● **Problem statement**
All of the data below is to be copied exactly.

** Opening Dataset extract block **

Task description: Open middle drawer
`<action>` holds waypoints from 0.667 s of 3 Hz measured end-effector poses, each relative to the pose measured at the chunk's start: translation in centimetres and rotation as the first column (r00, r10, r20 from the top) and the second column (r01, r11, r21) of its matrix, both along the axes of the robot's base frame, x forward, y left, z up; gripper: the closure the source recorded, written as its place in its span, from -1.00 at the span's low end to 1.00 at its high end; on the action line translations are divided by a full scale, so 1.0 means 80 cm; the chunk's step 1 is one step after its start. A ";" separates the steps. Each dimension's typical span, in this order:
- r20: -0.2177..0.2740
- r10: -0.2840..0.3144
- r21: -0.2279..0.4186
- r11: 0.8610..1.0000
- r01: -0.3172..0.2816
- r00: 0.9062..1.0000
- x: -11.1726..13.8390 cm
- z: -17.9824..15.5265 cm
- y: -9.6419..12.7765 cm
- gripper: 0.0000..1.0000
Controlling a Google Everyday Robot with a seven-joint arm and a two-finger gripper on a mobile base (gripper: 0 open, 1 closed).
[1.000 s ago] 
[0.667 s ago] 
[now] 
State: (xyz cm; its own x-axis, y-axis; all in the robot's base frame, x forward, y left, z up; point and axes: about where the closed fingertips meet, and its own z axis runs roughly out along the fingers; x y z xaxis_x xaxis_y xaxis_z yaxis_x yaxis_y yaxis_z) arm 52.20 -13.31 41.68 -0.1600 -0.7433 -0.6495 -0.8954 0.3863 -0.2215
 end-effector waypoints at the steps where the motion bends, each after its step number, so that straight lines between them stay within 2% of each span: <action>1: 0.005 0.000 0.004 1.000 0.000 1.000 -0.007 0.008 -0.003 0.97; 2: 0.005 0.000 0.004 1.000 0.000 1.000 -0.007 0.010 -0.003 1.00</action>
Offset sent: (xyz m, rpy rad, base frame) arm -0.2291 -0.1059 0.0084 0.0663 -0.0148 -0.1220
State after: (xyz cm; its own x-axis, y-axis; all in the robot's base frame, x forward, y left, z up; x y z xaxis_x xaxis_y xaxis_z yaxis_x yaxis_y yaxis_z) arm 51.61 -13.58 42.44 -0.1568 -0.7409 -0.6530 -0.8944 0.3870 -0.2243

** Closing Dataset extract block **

● **Response**
Task description: Open middle drawer
`<action>` holds waypoints from 0.667 s of 3 Hz measured end-effector poses, each relative to the pose measured at the chunk's start: translation in centimetres and rotation as the first column (r00, r10, r20 from the top) and the second column (r01, r11, r21) of its matrix, both along the axes of the robot's base frame, x forward, y left, z up; gripper: the closure the source recorded, written as its place in its span, from -1.00 at the span's low end to 1.00 at its high end; on the action line translations are divided by a full scale, so 1.0 means 80 cm; the chunk's step 1 is one step after its start. A ";" separates the steps. Each dimension's typical span, in this order:
- r20: -0.2177..0.2740
- r10: -0.2840..0.3144
- r21: -0.2279..0.4186
- r11: 0.8610..1.0000
- r01: -0.3172..0.2816
- r00: 0.9062..1.0000
- x: -11.1726..13.8390 cm
- z: -17.9824..15.5265 cm
- y: -9.6419..12.7765 cm
- gripper: 0.0000..1.0000
Controlling a Google Everyday Robot with a seven-joint arm and a two-finger gripper on a mobile base (gripper: 0 open, 1 closed).
[1.000 s ago] 
[0.667 s ago] 
[now] 
State: (xyz cm; its own x-axis, y-axis; all in the robot's base frame, x forward, y left, z up; point and axes: about where the closed fingertips meet, and its own z axis runs roughly out along the fingers; x y z xaxis_x xaxis_y xaxis_z yaxis_x yaxis_y yaxis_z) arm 52.20 -13.31 41.68 -0.1600 -0.7433 -0.6495 -0.8954 0.3863 -0.2215
 end-effector waypoints at the steps where the motion bends, each after its step number, so that straight lines between them stay within 2% of each span: <action>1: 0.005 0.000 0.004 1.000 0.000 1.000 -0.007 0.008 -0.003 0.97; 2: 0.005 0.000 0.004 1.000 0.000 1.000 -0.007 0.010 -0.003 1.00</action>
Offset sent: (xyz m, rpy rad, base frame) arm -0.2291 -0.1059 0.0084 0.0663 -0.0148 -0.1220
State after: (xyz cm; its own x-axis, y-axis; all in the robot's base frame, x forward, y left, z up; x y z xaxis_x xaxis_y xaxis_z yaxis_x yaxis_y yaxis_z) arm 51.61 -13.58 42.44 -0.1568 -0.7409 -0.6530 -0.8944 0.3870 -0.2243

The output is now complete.